[Recorded data]
━━━━━━━━━━

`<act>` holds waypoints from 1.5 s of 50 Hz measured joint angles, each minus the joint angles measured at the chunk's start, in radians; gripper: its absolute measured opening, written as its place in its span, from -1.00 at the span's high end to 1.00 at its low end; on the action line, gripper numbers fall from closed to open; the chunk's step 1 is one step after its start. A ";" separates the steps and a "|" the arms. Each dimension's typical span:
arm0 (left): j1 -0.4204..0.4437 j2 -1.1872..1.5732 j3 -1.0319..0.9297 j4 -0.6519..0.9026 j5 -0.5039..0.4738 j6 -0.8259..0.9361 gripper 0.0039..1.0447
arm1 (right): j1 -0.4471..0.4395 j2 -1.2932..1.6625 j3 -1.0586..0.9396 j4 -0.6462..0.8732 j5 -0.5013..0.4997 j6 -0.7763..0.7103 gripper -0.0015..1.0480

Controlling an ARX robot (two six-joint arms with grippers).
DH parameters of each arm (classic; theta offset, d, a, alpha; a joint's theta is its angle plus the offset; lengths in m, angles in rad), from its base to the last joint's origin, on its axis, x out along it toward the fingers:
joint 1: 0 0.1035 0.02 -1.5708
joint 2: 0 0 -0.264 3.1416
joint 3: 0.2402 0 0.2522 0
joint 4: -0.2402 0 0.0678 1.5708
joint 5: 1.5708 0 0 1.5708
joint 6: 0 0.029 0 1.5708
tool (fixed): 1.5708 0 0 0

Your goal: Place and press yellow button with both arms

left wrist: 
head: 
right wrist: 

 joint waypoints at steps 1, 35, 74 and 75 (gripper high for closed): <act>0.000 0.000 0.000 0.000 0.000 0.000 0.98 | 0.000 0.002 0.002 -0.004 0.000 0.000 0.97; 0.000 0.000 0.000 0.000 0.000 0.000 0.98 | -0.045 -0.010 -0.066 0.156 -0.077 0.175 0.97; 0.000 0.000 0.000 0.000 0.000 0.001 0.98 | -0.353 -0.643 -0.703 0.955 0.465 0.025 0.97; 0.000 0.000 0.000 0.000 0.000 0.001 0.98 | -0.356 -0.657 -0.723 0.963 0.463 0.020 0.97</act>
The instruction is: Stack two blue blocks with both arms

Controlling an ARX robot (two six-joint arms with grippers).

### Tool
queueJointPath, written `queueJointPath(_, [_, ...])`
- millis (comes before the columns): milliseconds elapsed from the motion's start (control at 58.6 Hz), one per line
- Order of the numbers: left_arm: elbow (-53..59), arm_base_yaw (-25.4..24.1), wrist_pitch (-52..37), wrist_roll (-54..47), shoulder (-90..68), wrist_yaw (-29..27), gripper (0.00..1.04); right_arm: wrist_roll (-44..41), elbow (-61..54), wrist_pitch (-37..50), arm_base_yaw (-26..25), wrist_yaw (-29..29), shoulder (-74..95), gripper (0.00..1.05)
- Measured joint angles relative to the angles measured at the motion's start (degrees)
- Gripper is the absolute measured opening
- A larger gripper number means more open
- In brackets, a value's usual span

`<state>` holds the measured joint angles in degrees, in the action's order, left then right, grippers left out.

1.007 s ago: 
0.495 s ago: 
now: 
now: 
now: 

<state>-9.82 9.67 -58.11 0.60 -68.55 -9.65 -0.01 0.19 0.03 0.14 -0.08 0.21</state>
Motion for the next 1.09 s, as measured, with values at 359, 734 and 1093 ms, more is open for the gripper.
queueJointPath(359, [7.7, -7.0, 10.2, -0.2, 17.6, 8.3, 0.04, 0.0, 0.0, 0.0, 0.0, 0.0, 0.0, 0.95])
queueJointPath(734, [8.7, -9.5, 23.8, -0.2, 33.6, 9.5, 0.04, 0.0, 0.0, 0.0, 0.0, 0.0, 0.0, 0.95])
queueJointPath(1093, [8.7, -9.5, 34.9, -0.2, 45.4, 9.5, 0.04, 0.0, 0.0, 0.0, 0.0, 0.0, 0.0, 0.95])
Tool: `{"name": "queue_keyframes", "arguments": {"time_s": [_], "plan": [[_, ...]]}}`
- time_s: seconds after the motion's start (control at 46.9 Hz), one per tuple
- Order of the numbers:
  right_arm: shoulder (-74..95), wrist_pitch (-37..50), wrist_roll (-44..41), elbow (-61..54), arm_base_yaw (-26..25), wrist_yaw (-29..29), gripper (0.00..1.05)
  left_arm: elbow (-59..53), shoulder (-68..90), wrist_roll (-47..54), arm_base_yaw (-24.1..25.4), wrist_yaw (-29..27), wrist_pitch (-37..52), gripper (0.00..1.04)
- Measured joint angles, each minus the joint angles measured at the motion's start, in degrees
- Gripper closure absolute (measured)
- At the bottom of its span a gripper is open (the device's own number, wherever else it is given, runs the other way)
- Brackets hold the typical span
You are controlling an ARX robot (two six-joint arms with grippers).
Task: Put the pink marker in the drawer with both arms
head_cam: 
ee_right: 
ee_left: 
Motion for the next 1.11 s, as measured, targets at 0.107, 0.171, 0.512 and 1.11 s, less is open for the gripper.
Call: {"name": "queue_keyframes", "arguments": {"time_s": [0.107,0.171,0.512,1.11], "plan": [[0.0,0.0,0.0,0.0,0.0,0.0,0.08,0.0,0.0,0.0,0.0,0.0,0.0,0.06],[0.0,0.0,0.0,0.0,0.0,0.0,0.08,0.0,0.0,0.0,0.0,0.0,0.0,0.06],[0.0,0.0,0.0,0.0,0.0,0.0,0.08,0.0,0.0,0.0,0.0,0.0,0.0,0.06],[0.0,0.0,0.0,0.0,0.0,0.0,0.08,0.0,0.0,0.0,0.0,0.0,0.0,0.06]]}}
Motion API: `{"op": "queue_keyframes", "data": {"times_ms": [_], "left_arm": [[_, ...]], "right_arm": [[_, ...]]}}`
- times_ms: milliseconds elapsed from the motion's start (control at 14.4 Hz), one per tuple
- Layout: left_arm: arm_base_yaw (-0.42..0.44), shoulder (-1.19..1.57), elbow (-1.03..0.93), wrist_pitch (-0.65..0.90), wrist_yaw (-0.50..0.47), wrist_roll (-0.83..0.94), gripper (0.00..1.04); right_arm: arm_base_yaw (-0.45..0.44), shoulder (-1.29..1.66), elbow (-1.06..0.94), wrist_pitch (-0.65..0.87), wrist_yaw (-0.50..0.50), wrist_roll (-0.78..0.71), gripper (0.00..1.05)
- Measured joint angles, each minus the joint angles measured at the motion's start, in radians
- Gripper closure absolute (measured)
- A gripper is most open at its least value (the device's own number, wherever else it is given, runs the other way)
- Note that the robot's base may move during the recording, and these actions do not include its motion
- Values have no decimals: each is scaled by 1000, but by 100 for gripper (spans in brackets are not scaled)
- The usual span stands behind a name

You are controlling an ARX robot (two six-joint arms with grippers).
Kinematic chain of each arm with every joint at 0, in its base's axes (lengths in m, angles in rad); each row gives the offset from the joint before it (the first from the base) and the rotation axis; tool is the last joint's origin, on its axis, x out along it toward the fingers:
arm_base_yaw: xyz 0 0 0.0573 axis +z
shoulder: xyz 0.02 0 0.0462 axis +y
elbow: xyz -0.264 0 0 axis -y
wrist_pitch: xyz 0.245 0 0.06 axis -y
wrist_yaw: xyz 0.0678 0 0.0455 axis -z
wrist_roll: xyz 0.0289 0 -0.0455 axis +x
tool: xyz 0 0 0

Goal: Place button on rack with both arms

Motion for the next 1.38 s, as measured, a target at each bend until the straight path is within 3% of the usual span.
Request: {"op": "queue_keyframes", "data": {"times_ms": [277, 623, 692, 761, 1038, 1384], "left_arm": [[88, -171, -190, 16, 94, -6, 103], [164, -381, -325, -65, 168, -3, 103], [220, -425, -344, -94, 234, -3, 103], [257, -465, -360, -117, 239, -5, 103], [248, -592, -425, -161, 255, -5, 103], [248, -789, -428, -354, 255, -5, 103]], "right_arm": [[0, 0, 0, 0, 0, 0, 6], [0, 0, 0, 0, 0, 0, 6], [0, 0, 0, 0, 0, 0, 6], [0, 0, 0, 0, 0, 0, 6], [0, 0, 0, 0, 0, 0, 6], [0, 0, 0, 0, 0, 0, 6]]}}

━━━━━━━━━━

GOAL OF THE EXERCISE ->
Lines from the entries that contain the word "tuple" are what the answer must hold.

FINISHED EXERCISE ->
- time_s: seconds after the motion's start (control at 46.9 Hz), one per tuple
- times_ms: milliseconds elapsed from the motion's start (control at 14.4 Hz), one per tuple

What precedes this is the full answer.